** Given data follows **
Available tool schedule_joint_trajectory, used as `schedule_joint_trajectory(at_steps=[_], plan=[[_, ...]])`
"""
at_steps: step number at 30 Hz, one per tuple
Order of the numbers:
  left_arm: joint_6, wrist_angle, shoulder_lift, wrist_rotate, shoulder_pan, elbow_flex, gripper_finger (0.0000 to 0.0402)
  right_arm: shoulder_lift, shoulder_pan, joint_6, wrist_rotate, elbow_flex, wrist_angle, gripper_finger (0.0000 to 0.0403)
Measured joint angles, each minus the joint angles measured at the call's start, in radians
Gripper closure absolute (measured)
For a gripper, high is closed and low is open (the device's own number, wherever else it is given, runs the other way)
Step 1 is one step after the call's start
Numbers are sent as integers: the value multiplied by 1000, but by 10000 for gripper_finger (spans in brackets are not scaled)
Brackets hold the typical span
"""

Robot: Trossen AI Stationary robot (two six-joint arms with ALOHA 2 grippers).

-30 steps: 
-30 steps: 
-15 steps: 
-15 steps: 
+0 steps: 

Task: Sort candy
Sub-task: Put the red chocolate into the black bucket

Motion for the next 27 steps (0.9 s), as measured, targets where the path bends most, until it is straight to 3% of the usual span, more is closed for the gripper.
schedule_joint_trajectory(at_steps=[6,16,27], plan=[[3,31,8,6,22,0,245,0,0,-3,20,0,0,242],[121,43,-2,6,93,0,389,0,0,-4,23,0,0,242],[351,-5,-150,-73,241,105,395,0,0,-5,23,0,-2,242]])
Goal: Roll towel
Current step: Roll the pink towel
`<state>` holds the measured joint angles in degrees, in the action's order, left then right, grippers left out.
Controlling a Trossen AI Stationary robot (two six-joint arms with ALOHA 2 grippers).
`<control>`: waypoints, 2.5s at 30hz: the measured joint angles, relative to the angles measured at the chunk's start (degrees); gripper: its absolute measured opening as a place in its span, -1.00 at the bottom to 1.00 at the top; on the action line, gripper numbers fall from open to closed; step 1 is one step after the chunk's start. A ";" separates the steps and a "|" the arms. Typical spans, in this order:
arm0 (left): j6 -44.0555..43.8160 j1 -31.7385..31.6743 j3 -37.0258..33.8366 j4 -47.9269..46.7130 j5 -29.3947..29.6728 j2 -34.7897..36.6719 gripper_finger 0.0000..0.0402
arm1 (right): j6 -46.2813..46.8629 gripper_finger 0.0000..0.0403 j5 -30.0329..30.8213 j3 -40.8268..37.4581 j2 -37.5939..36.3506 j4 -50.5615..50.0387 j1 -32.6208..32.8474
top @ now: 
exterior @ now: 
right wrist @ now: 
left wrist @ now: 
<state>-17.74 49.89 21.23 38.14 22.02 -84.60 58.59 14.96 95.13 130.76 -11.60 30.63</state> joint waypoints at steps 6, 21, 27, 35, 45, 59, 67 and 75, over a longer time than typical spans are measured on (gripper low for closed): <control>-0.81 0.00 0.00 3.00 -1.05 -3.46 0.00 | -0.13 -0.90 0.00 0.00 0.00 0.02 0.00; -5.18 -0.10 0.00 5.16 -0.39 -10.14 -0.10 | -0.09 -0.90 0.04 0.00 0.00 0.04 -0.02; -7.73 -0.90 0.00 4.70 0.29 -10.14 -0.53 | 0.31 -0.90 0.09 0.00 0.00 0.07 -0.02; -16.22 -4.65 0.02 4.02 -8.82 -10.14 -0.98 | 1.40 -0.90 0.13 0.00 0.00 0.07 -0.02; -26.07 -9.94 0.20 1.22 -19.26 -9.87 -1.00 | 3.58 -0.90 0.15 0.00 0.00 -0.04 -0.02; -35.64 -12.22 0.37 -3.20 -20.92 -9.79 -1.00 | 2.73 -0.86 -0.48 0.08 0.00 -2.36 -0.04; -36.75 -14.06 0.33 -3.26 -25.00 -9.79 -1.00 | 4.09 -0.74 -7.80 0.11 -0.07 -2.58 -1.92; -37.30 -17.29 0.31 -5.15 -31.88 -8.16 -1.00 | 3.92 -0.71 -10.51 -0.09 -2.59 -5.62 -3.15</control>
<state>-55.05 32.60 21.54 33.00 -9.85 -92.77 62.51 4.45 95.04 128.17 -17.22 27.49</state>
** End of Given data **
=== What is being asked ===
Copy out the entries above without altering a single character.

=== Output ===
Available tool schedule_joint_trajectory, used as `schedule_joint_trajectory(at_steps=[_], plan=[[_, ...]])`
"""
at_steps: step number at 30 Hz, one per tuple
Order of the numbers:
  left_arm: joint_6, wrist_angle, shoulder_lift, wrist_rotate, shoulder_pan, elbow_flex, gripper_finger (0.0000 to 0.0402)
  right_arm: shoulder_lift, shoulder_pan, joint_6, wrist_rotate, elbow_flex, wrist_angle, gripper_finger (0.0000 to 0.0403)
Measured joint angles, each minus the joint angles measured at the call's start, in radians
Gripper closure absolute (measured)
For a gripper, high is closed and low is open (the device's own number, wherever else it is given, runs the other way)
Step 1 is one step after the call's start
Numbers are sent as integers: the value multiplied by 1000, but by 10000 for gripper_finger (spans in brackets are not scaled)
Brackets hold the typical span
"""

Robot: Trossen AI Stationary robot (two six-joint arms with ALOHA 2 grippers).

-30 steps: 
-30 steps: 
-15 steps: 
-15 steps: 
+0 steps: 

Task: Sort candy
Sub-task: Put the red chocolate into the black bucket

Motion for the next 27 steps (0.9 s), as measured, targets where the path bends most, until it is straight to 3% of the usual span, more is closed for the gripper.
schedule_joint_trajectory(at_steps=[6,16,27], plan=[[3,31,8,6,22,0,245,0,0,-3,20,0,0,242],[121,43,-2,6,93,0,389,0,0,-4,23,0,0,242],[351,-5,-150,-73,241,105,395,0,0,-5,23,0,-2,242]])
Goal: Roll towel
Current step: Roll the pink towel
`<state>` holds the measured joint angles in degrees, in the action's order, left then right, grippers left out.
Controlling a Trossen AI Stationary robot (two six-joint arms with ALOHA 2 grippers).
`<control>`: waypoints, 2.5s at 30hz: the measured joint angles, relative to the angles measured at the chunk's start (degrees); gripper: its absolute measured opening as a place in its span, -1.00 at the bottom to 1.00 at the top; on the action line, gripper numbers fall from open to closed; step 1 is one step after the chunk's start. A ";" separates the steps and a "|" the arms. Typical spans, in this order:
arm0 (left): j6 -44.0555..43.8160 j1 -31.7385..31.6743 j3 -37.0258..33.8366 j4 -47.9269..46.7130 j5 -29.3947..29.6728 j2 -34.7897..36.6719 gripper_finger 0.0000..0.0402
arm1 (right): j6 -46.2813..46.8629 gripper_finger 0.0000..0.0403 j5 -30.0329..30.8213 j3 -40.8268..37.4581 j2 -37.5939..36.3506 j4 -50.5615..50.0387 j1 -32.6208..32.8474
top @ now: 
exterior @ now: 
right wrist @ now: 
left wrist @ now: 
<state>-17.74 49.89 21.23 38.14 22.02 -84.60 58.59 14.96 95.13 130.76 -11.60 30.63</state> joint waypoints at steps 6, 21, 27, 35, 45, 59, 67 and 75, over a longer time than typical spans are measured on (gripper low for closed): <control>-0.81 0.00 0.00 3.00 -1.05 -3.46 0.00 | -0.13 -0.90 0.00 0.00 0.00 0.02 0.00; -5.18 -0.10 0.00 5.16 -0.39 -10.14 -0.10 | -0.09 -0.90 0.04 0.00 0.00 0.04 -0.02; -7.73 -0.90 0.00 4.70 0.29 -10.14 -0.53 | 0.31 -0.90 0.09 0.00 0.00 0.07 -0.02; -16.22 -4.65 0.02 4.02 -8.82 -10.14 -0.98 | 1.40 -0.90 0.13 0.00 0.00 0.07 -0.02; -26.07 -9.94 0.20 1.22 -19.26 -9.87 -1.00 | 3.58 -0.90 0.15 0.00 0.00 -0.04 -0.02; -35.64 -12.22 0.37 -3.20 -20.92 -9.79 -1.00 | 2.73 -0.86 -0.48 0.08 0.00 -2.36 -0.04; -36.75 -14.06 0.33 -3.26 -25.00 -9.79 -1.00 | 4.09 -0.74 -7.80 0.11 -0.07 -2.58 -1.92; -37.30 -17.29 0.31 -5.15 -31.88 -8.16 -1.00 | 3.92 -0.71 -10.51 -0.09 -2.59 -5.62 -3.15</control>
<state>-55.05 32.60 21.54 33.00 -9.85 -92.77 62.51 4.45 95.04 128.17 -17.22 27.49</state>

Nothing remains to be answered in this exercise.